В ней-то и заключается главное зло, ибо знаменитому бешенству «Даурского Барона» начинает придаваться совершенно не свойственный ему характер. Так, любители буддизма ищут здесь религиозную подоплеку, другие – принципиальное человеконенавистничество, доведенную до крайних, «практических» форм мизантропию. На самом же деле Унгерн – человек со средневековым сознанием – и действует в рамках средневековых норм поддержания порядка и дисциплины, а все, что выходит за эти рамки, совершается им в состоянии аффекта, мгновенных вспышек ярости, во время которых ташур [177] в руках барона и в самом деле не разбирает ни правого, ни виноватого. В сущности, перед нами все тот же забулдыга-офицер, который в октябре 1916 года кричал в комендантском управлении «кому тут морду бить?!» и махал шашкой в ножнах на испуганного адъютанта, но, опомнившись, «страшно сожалел» о случившемся. Вполне соответствуют этому и образцы речи барона, приводимые мемуаристами или сохранившиеся в его письмах: «Дауры меня изводят… Прохвосты»; «Дорогой Илья. Ты не наказный Атаман Амурского войска, а болван… Если останешься не у дел, приезжай – прокормлю»; «Ваше Превосходительство. Тронут твоим письмом. Времена вероятно плохие, что оказалась трезвая минута написать письмо»; «Автомобили держи неисправными: Монголия не настолько еще окрепла, чтобы кормить дармоедов»; «Чего вы каетесь, я не Богородица»; «…Книгами ведать будешь. Понял! Адъютантство, значит, примешь… Да смотри, канцелярию у меня не разводить. Ну, вались. Палатка рядом». Этот простой, безыскусственный, грубоватый, склонный к столь же грубоватой шутке офицер отнюдь не похож на демоническую фигуру «хладнокровного палача» или «кровавого мистика»…

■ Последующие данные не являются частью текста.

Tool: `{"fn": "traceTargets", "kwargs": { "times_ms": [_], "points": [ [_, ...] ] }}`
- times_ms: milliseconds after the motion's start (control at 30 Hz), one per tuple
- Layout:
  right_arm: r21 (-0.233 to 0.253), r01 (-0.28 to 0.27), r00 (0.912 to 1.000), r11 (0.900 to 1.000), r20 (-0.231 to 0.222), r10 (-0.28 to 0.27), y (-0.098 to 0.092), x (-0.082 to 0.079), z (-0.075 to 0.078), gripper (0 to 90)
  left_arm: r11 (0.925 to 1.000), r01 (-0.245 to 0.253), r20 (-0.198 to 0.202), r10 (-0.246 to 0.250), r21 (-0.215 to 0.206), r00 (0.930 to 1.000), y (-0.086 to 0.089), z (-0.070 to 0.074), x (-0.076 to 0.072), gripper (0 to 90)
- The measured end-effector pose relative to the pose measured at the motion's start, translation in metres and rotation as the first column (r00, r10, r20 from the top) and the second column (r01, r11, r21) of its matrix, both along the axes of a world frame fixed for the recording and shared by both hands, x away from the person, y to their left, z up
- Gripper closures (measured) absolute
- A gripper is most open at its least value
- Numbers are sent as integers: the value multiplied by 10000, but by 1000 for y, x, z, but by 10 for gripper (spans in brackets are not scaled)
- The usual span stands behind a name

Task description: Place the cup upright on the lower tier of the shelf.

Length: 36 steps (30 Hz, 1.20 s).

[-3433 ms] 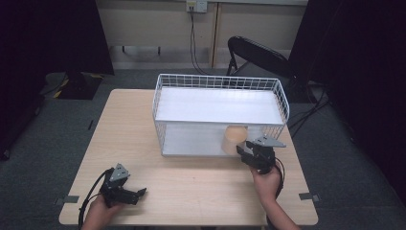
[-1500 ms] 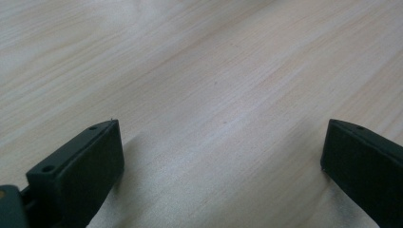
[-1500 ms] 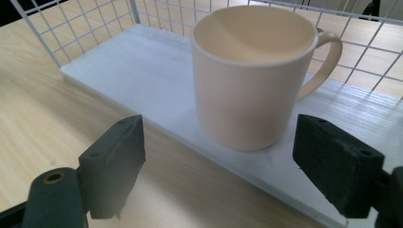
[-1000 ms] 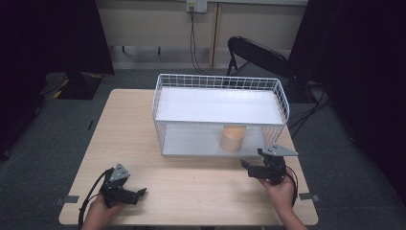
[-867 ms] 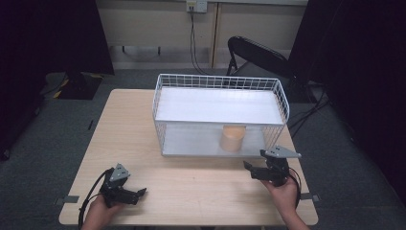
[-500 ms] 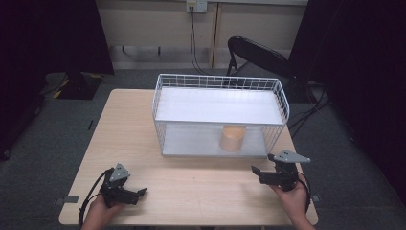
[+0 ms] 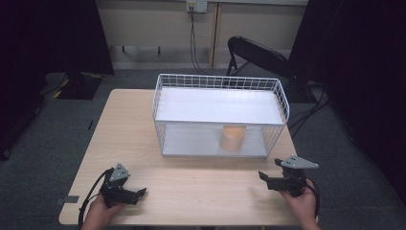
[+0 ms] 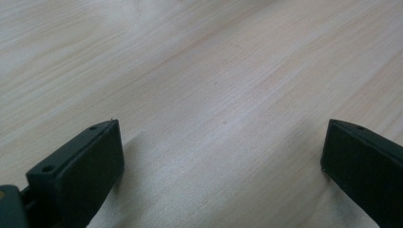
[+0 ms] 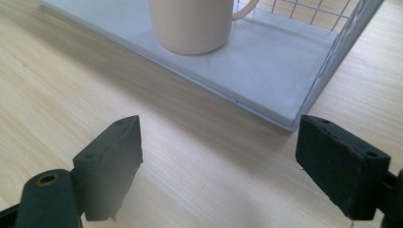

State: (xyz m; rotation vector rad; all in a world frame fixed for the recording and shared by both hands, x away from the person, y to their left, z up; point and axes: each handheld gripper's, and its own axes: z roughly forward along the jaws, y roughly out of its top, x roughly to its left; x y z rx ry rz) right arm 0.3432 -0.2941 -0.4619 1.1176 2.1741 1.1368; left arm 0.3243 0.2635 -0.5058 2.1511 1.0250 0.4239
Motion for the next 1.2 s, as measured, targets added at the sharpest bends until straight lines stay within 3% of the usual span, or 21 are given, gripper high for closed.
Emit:
{"fn": "traceTargets", "kwargs": {
  "times_ms": [300,667,1200],
  "points": [
    [-174,-76,9999,9998,-116,74,-13,-5,-9,153,10000,-3,-2,3,-2,10000,0,0,0,0],
    [-744,-356,9988,9966,-358,330,-23,-12,-22,153,10000,-2,-1,2,-2,10000,0,0,0,0],
    [-1314,-810,9948,9880,-718,720,-17,-11,-37,153,10000,-2,-5,2,-3,10000,0,0,0,0]
  ]
}}
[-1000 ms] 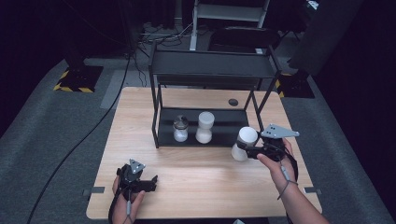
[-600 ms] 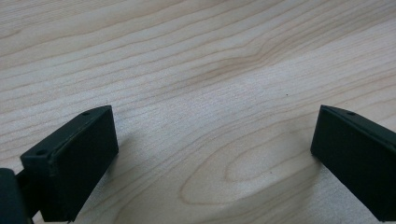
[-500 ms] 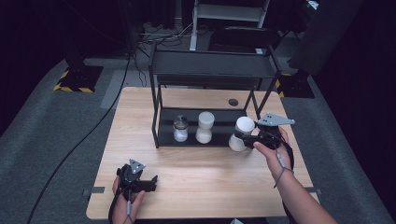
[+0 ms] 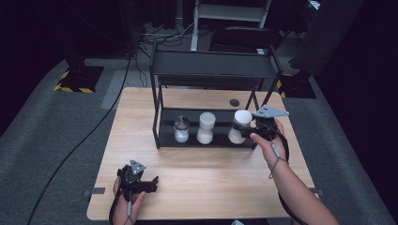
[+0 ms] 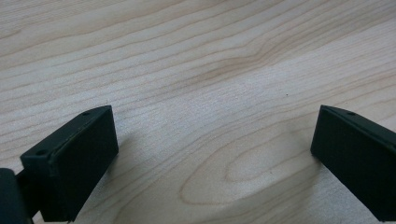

Но сейчас он действительно был в бешенстве. Несколько неудач подряд, потеря дивизионной святыни – иконы, всегда возимой с конницей Унгерна и оставленной в панике во время отступления от Троицкосавска, гибель соратников, измена Богдо-Гэгэна, срыв планов глобального наступления, ропот в дивизии – должны были до крайности обострить эмоции Романа Федоровича, которые обращались против его подчиненных. По лагерю ползли пугающие слухи, и дивизия уже не могла больше выдержать сгущавшейся атмосферы кошмара и безнадежности.
Первым убили Резухина. Зачем это сделали, трудно сказать – составившие заговор офицеры вроде бы собирались пригрозить ему смертью, если он не согласится возглавить «войско» после устранения барона и вывести полки в Маньчжурию, но когда дошло до дела, оружие, видимо, начало палить само: те, кто в своих мемуарах писал потом о «безумии» барона, в эти часы и сами были не менее безумными. Поздним вечером 19 августа стоянку Унгерна (он разбил палатку в стороне от основного лагеря) обстреляли, но как-то суматошно и неуверенно, уже на ходу, – бывшая с ним бригада снималась и в полном составе, повинуясь иррациональному инстинкту, устремилась к ургинскому тракту.
Генерал не сразу понял, что́ происходит. Сперва ему показалось, будто началась паника из-за ночного налета красных, и Унгерн бросился за уходящим «войском», пытаясь навести порядок, остановить, организовать сопротивление, да наконец – просто разобраться в ситуации. Поняв по отдельным репликам из строя, что перед ним – тотальное дезертирство, он еще кричал, пугая уходящих предстоящими лишениями в Маньчжурии, но в ответ ударили выстрелы.
Ни одна пуля не задела барона, даже выпущенная кем-то заполошная пулеметная очередь. Наверное, слишком сильным было нервное возбуждение и слишком неслыханным делом – стрельба, почти в упор, по тому, кто водил их в бои, кто – и это должны были понимать – только что вытащил из красной западни, но сейчас становился призраком неминуемой гибели: измены Унгерн бы не простил и на дивизию обрушились бы новые репрессии.
Роман Федорович вернулся в расположение монгольского отряда Сундуй-гуна, не тронувшегося с места при ночном переполохе. Там он провел не меньше двух дней, за которые попробовал добыть какие-нибудь сведения о бригаде Резухина. Однако та сразу же после убийства генерала разделилась на небольшие группы и растворилась в степных пространствах. Посланным искать Резухина офицерам Унгерн приказал передать, что намерен отступать на юго-запад, очевидно, на тракт, ведущий в Улясутай, – а сам дал монголам дневку в ожидании вестей. Но вместо вестей он дождался лишь новой измены…
Тем временем та бригада, которая до роковой ночи 19 августа находилась под личной командой начальника дивизии, неудержимая в своем порыве, продолжала бег на восток, к Хайлару. Теперь полки вел войсковой старшина Костромин.